The family is also holding a public viewing on Sunday in the Kinheim gym in Haarlem, where Halman played baseball as a teenager.
The Mariners will be represented at the services by Bob Engle, the club's vice president of international operations, as well as Wayne Norton, their coordinator of European scouting, and Peter Van Dalen, an associate scout in the Netherlands.
Mariners general manager Jack Zduriencik said Friday the club is still reeling from news of Halman's death, after police were called to an apartment in Rotterdam last Monday following an early morning incident that resulted in his fatal stabbing.
Halman's younger brother, Jason, 22, continues to be held by police, though no charges have yet been filed. The Associated Press reported Friday that an investigating judge in The Hague has ordered Jason Halman to be detained for two more weeks on suspicion of murder or manslaughter.
Police have said loud music apparently led Greg Halman to go downstairs to his brother's apartment in the building where the two were living.
Halman, 24, played 35 games for the Mariners last season as a rookie and was expected to battle for a roster spot in the outfield in Spring Training, but Zduriencik said all that is unimportant at the moment.
"From the baseball standpoint, this kid had an immense amount of talent," Zduriencik said. "We were just waiting for it all to come together.

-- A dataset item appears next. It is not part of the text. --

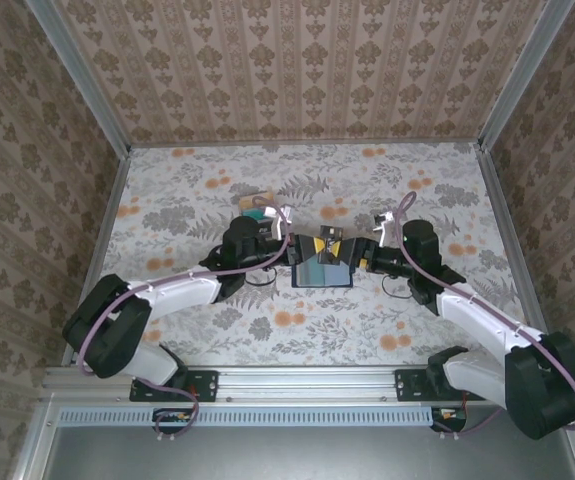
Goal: Take the credit cards out of the card holder
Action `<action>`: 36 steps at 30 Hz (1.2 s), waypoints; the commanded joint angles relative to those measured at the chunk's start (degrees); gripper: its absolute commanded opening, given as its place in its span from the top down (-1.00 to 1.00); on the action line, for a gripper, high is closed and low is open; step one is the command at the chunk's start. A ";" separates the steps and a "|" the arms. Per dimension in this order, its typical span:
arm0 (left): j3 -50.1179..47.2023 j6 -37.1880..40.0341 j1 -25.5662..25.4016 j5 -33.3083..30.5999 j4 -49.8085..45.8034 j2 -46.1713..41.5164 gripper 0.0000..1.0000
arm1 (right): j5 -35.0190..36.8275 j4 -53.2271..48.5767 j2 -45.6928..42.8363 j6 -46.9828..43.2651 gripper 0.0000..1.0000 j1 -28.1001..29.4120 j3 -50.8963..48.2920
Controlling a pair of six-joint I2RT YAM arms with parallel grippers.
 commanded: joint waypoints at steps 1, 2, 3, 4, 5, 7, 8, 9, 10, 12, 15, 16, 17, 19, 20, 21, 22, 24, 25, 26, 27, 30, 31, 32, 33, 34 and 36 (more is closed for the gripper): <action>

He was from Europe and didn't have as much time in baseball, but the growth was coming.
"He was a great personality and physical specimen with a lot of tools. But that's the baseball part of it," Zduriencik said. "You put that aside. A life was lost at 24. You just can't put that into words. It goes way beyond baseball.

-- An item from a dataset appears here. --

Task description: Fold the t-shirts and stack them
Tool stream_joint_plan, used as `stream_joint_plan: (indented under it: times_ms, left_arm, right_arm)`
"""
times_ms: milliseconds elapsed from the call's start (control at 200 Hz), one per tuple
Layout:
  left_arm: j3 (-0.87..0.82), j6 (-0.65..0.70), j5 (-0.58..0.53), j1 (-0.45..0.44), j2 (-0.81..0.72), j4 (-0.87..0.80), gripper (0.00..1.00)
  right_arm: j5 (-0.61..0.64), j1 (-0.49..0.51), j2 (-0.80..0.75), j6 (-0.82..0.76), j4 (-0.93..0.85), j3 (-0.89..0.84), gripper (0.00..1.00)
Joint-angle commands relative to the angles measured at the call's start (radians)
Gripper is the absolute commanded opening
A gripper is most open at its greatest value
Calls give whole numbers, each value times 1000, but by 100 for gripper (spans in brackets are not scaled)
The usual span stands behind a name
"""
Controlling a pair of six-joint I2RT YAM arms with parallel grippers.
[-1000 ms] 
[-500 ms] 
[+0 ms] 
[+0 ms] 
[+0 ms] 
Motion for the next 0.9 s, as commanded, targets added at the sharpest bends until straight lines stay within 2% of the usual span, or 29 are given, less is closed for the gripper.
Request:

"Every other thing is secondary when you realize you're not going to see him anymore, and his family is dealing with such tragedy. We're all broken hearted. I don't know what else to say. We're all grieving. You could sit here and say a lot of things and never say enough. None of us have words for this."

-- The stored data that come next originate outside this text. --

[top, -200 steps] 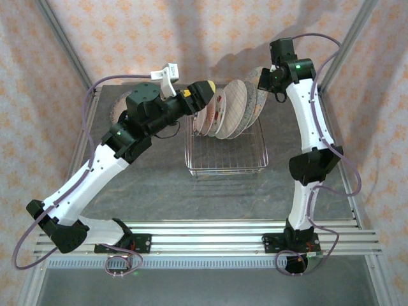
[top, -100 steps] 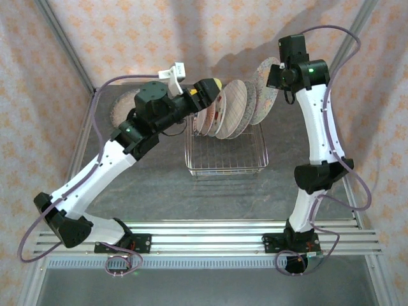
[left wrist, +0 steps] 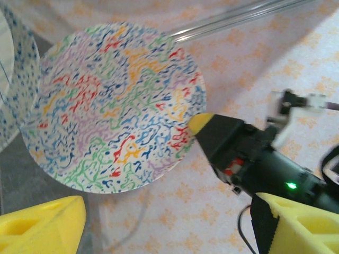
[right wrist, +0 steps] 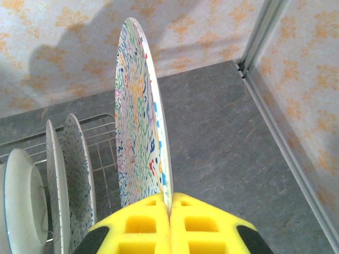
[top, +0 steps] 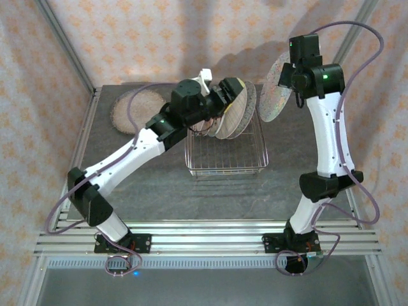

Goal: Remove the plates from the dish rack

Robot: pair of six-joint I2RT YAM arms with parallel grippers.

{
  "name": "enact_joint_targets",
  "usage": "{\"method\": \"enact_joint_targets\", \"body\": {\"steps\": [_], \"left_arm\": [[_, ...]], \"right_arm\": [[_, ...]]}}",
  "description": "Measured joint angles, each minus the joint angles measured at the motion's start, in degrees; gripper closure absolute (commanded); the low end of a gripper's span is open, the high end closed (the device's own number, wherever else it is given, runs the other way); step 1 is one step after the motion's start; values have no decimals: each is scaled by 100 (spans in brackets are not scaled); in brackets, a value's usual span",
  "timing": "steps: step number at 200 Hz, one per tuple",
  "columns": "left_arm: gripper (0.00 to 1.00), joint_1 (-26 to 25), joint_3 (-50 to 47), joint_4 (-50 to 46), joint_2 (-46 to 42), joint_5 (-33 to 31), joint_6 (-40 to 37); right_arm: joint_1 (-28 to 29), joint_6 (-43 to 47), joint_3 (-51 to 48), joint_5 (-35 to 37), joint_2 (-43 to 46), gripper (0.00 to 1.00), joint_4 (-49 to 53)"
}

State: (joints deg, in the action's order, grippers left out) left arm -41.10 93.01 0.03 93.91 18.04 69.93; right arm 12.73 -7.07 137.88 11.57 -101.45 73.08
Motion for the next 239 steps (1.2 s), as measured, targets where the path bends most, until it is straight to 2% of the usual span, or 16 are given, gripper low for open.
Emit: {"method": "enact_joint_targets", "body": {"steps": [76,131,198,239], "left_arm": [[20,-522,39,601,973,-61,1672],[20,-728,118,1220,1416,-426,2594],[23,-833,645,1764,2286,-660,3239],[25,-831,973,2227,2629,-706,3460]], "right_arm": [[0,-240,415,396,162,100,273],[0,-564,645,481,398,100,376],[0,-942,649,492,835,100,404],[-42,-1322,610,223,979,100,407]]}}
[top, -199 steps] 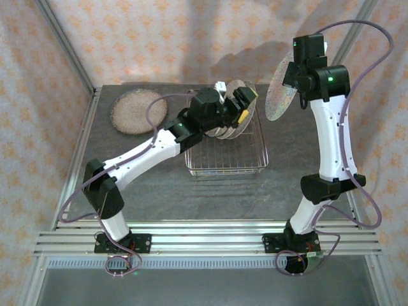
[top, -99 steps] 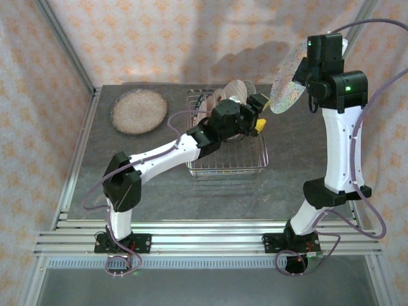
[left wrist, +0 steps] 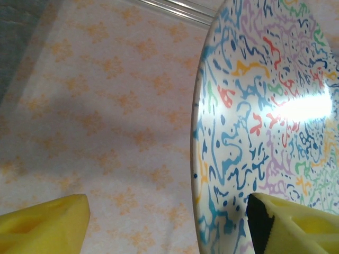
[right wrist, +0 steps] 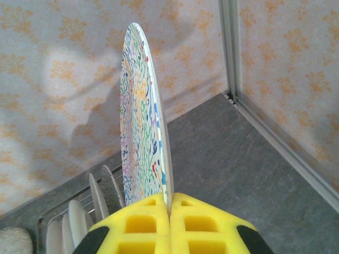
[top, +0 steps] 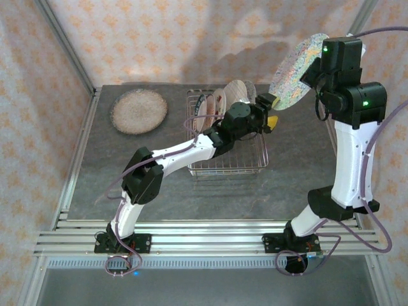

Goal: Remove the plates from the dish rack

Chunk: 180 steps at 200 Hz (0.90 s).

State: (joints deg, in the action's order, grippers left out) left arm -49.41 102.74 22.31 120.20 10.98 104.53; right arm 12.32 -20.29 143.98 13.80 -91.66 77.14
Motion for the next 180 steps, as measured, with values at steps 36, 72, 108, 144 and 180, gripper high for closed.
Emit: {"method": "enact_joint_targets", "body": {"steps": [36,72,108,144,180], "left_arm": [[39,0,42,299,11,-9,61],[65,42,42,420,9,-11,13],[76,175,-44,584,-39,-79,-7],[80,251,-212,577,-225,-92,-142],[88,310,-389,564,-439,-90,-258]], "right_arm": [[-323,-350,-431,-542,175,100,-46],[-643,-675,-713,-1163,197,100,-144],[-837,-1027,-1266,-1440,385,100,-431],[-994,-1325,-2100,-1777,796,100,-997],[-1104,-1543,-2841,-2037,1187,100,-1519]]}}
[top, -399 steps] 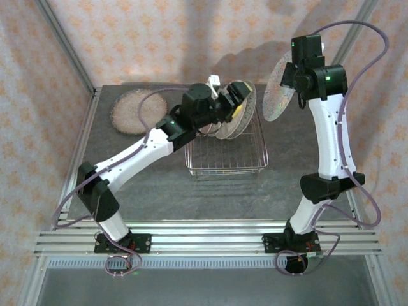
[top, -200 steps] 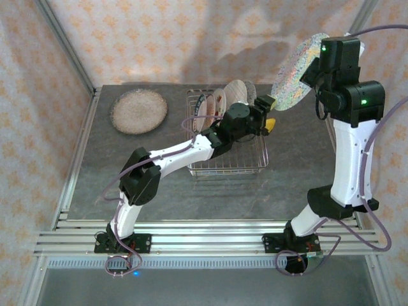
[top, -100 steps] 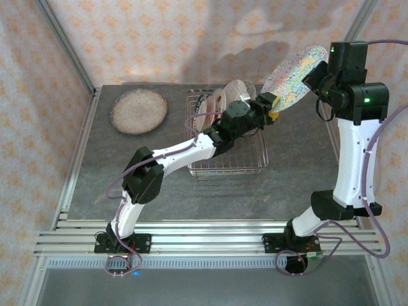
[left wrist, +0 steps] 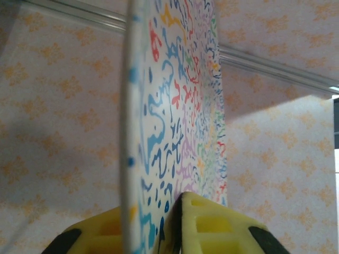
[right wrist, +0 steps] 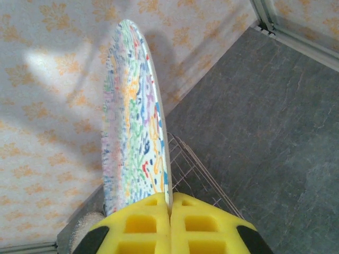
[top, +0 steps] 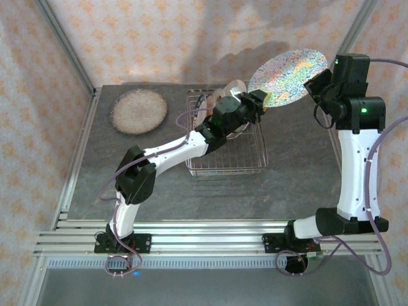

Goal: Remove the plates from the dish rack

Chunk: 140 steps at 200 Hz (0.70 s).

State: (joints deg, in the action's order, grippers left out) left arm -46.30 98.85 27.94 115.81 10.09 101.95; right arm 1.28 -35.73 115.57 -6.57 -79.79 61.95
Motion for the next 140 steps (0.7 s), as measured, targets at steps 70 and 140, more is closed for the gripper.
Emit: {"method": "enact_joint_targets", "body": {"steps": [70,140], "left_arm": [[98,328,-356,-319,-647,15,-483],[100,804,-1145,-645,-1532,195,-988]], "right_arm": [[-61,-240,-938,-907,243,100,-1231],[195,-501,-564,-2367,-614,54,-1967]]}}
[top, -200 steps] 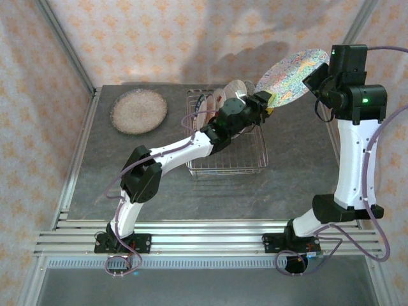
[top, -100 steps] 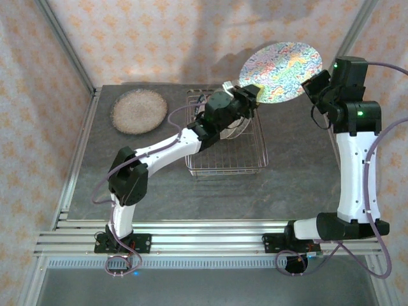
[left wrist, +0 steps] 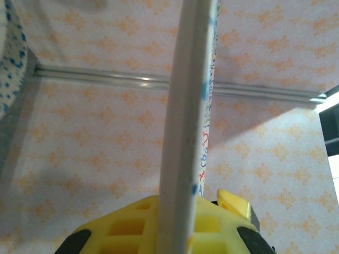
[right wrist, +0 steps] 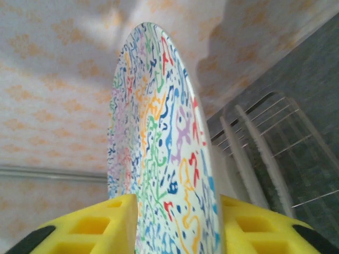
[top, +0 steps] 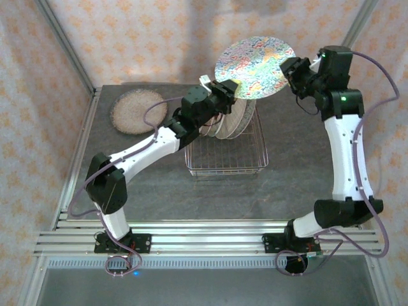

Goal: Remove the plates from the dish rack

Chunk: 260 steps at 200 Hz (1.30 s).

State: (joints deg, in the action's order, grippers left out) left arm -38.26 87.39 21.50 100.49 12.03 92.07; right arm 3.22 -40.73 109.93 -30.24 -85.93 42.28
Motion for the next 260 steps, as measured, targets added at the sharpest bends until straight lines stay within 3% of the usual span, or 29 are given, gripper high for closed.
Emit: {"method": "enact_joint_targets", "body": {"steps": [73,120,160,222,260], "left_arm": [[100,984,-951,-330,-1126,302,-341],[100,1904,-1453,-487,-1749,638,-411],[100,2682,-1952,-518,-2166,890,-361],[100,4004,-2468,-411,-2516,1161,-363],[100,4520,-2959,-409,-2535,1257,-588]], "right_arm": [[927,-348,1569,-472,-1362,43,31],[1674,-415,3412,-640,-2750,39,354],[2218,-601,4350,-728,-3611,38,448],[2393,-133,4197,-605,-3598,35,540],[2651,772,2334,-328,-2581,34,-15]]}}
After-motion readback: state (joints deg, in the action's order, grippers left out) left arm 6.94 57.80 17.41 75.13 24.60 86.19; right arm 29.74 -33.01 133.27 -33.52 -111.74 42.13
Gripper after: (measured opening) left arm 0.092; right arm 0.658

Halman is survived by his parents, Eddy Halman and Hanny Suidgeest, as well as several brothers and sisters.
Eddy Halman played baseball on the Dutch national team in the 1970s. Halman's sister, Naomi Halman, played college basketball in the U.S. for a year at UC-Irvine and is now playing professionally in Italy, as well as with the Dutch national squad.
Jason Halman is also a baseball player, having played catcher for the local Kinheim squad in Haarlem for the past several seasons. He was a member of the 2010 Dutch national team in the European Championships and International Cup.